A taxonomy of SGML entities

1 Introduction

There are many different varieties of SGML entities, and the distinction between them is often confusing.

There are general entities and parameter entities; there are internal entities and external entities; and there are text entities and data entities. Data entities can be CDATA, SDATA, or NDATA, and external data entities are further qualified by an associated data content notation.

There are also subdocument entities, which are a different beast altogether, and entities declared with bracketed text, which is just syntactic sugar for internal text entities that expand into markup instead of data.

There are parameter entity references, general entity references, and ``implicit'' references to unnamed external entities in document type declarations. Data entities may be implicitly referenced by naming them in attribute values. There are also character references, which look sort of like general entity references but they are treated very differently.

This article attempts to explain how all this works.

NOTE --It is wrong in several places, though, so don't trust it yet!

2 Overview

An SGML document can be viewed as a nested collection of entities. Parsing begins with a top-level document entity. Entities resolve to a sequence of characters, which are scanned for markup and data, and may reference other entities.

With the exception of the document entity, entities must be declared before they are used. An entity declaration looks like this:

<!ENTITY entity-name entity-text >

This defines a new entity with the given entity-name and associates it with the entity-text. There are many different forms for the entity-text; see below.

It is legal for multiple entity declarations to specify the same entity-name; in this case, the first declaration takes precedence.

3 Parameter entities vs. General entities

parameter entities are used in markup declarations, and general entities are used in the document instance.

Parameter and general entities do not share the same namespace. A parameter entity cannot be used as a general entity, or vice versa. Conversely, it is possible to declare a parameter entity and a general entity with the same name.

Parameter entities have a special declaration syntax:

<!ENTITY % pename  entity-text >
<!--     ^ note -->

If the entity-name does not start with a lone PERO delimiter, then it is a general entity declaration:

<!ENTITY gename  entity-text >

Note that there must be a space between the PERO and the parameter entity name; otherwise this would be interpreted as a parameter entity reference.

General and parameter entities have a different reference syntax as well: general entity references begin with a ERO (&) delimiter (ampersand), and parameter entity references begin with a PERO (%) (percent sign). In both cases, the reference open delimiter is followed by a name token and (optionally) a REFC (;) delimiter or record-end.

General entity references are recognized in content, replaceable character data, and attribute value literals. Parameter entity references are recognized in markup declarations (including the status keyword part of marked sections) and in parameter literals.

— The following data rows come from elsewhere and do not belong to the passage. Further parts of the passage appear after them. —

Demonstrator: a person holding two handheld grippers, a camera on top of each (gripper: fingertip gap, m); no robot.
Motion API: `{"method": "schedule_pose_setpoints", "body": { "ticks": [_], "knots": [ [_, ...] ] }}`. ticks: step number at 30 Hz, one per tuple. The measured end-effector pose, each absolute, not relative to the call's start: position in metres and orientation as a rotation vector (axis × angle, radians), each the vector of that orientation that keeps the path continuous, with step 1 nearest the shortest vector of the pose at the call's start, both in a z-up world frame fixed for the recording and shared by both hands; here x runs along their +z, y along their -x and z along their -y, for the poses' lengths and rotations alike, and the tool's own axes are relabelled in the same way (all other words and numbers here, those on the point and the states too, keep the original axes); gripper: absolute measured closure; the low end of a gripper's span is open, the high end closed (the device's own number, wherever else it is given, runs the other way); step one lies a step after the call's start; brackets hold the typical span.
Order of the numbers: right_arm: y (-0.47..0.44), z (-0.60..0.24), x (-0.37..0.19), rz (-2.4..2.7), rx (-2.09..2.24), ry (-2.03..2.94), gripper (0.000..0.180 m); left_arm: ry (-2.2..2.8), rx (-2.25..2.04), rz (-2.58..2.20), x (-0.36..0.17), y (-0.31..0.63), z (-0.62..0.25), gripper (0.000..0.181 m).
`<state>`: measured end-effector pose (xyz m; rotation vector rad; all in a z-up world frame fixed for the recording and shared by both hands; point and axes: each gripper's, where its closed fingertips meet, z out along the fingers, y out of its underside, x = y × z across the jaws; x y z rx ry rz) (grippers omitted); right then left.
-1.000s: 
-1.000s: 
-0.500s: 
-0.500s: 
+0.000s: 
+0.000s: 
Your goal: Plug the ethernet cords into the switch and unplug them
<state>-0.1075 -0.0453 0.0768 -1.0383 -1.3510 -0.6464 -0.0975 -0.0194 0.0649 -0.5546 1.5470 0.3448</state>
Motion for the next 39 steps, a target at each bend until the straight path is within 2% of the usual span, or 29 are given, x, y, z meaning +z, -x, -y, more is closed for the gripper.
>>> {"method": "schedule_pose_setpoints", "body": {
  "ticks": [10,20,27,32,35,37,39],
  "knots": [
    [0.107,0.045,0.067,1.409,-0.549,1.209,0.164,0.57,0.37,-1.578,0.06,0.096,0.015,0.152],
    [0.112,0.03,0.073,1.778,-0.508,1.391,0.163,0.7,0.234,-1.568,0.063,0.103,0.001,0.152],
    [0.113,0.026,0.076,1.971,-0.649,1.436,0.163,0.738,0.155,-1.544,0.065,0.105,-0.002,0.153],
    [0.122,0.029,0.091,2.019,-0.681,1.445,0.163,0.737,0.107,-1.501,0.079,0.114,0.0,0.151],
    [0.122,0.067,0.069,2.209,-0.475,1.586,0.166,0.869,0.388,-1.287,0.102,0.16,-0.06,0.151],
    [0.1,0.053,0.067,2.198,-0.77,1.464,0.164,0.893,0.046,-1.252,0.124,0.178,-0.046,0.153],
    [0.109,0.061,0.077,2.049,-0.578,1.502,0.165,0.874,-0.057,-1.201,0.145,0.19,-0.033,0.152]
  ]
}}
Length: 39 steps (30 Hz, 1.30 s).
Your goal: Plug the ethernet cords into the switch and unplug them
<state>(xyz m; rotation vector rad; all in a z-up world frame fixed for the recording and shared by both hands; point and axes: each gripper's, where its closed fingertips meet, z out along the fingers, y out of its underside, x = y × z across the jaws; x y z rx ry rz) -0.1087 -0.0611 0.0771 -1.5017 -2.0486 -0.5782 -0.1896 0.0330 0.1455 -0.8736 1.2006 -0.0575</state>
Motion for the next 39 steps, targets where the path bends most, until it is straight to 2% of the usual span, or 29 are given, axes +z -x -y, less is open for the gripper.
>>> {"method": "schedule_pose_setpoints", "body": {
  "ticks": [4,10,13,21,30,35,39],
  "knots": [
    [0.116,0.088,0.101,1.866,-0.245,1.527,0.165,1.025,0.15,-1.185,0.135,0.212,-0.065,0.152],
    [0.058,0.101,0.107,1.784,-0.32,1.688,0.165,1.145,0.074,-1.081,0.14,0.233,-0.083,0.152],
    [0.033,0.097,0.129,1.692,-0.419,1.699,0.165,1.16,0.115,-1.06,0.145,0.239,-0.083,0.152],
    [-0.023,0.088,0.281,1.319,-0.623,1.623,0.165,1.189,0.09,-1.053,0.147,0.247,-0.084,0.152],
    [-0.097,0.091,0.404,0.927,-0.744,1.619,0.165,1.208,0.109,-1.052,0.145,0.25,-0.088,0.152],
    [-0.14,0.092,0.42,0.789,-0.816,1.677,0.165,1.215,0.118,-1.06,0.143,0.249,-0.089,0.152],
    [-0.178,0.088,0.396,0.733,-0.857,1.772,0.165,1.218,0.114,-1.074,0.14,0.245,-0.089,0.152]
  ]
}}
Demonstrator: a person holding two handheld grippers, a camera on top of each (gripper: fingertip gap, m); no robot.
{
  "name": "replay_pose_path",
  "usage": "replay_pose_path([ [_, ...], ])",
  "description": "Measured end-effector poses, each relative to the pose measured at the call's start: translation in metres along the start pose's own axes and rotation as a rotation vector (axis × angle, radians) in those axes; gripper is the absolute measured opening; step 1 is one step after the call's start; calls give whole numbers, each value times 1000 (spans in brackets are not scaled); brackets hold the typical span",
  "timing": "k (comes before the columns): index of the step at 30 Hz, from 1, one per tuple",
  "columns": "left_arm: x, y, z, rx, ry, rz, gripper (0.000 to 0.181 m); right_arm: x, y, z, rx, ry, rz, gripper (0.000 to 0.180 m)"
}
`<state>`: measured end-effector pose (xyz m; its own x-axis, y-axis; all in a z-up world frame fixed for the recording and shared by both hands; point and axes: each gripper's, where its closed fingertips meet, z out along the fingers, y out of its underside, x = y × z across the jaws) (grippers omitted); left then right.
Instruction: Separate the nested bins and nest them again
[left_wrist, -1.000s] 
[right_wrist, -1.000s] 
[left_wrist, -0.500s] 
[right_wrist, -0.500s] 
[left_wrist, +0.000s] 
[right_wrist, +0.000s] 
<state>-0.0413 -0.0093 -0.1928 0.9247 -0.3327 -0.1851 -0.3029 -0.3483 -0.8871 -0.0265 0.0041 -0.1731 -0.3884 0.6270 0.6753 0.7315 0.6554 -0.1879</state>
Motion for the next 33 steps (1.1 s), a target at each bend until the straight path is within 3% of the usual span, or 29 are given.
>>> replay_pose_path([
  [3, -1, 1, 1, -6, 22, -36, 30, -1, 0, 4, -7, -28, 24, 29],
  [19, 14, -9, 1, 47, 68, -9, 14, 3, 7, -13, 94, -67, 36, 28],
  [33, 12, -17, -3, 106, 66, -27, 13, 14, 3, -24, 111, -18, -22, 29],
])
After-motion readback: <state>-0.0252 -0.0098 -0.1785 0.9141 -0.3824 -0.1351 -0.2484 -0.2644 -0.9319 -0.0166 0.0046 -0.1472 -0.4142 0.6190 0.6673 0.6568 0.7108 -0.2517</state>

That's all for parameter entities, for now.

4 Internal entities vs. External entities

An entity's replacement text can be specified directly in the <!ENTITY ... declaration:

<!ENTITY ename "replacement text...">

In this case, the entity is internal.

In an external entity, the entity text is specified as an external identifier, in which case the replacement text is stored ``somewhere else'' on the system.

An external identifier consists of a system identifier, a public identifier, or both:

<!ENTITY bplate PUBLIC "-//Xyzzy Corp.//TEXT boilerplate header//EN">
<!ENTITY chap2 SYSTEM "chap2.sgml">
<!ENTITY % html-dtd SYSTEM "html.dtd" PUBLIC "-//IETF//DTD HTML//EN">

It is up to the entity manager to turn an external identifier into a sequence of characters, and this article leaves the explanation of system identifiers, public identifiers, and entity management up to some other source. @@ Cite Goldfarb's paper on Entity Mgmt; stuff from SGML Open, too @@

5 Text entities vs. Data entities

@@ Write this part @@

6 Subdocument entities

Recall that an SGML document has three parts:

The SGML declaration;
The document type declaration (and other prolog);
The document instance.

A subdocument entity is an external entity which contains an (almost-) complete document, including its own prolog and document instance. (The parser uses the main document's SGML declaration for all subdocument entities.)

Subdocument entities are declared by adding the keyword SUBDOC after the external identifier:

<!ENTITY chap1 SYSTEM "chap1.sgml" SUBDOC>

The replacement text of a subdocument entity must begin with a <!DOCTYPE ...> declaration. It may use a different DTD than the main document, depending on the application. Each subdocument has a separate namespace for element IDs, general entity names, and parameter entity names. (This means that the ID/IDREF reference mechanism cannot be used across subdocument boundaries. HyTime has facilities to do this.)

The SUBDOC feature is useful for managing large collections of documents that need to be used on their own or combined into larger documents.

The document entity, subdocument entities, and text entities are collectively known as SGML entities. The document entity contains an SGML declaration, prolog, and a document instance; subdocument entities contain only a prolog and a document instance; and text entities only contain data and markup (which goes inside a document instance).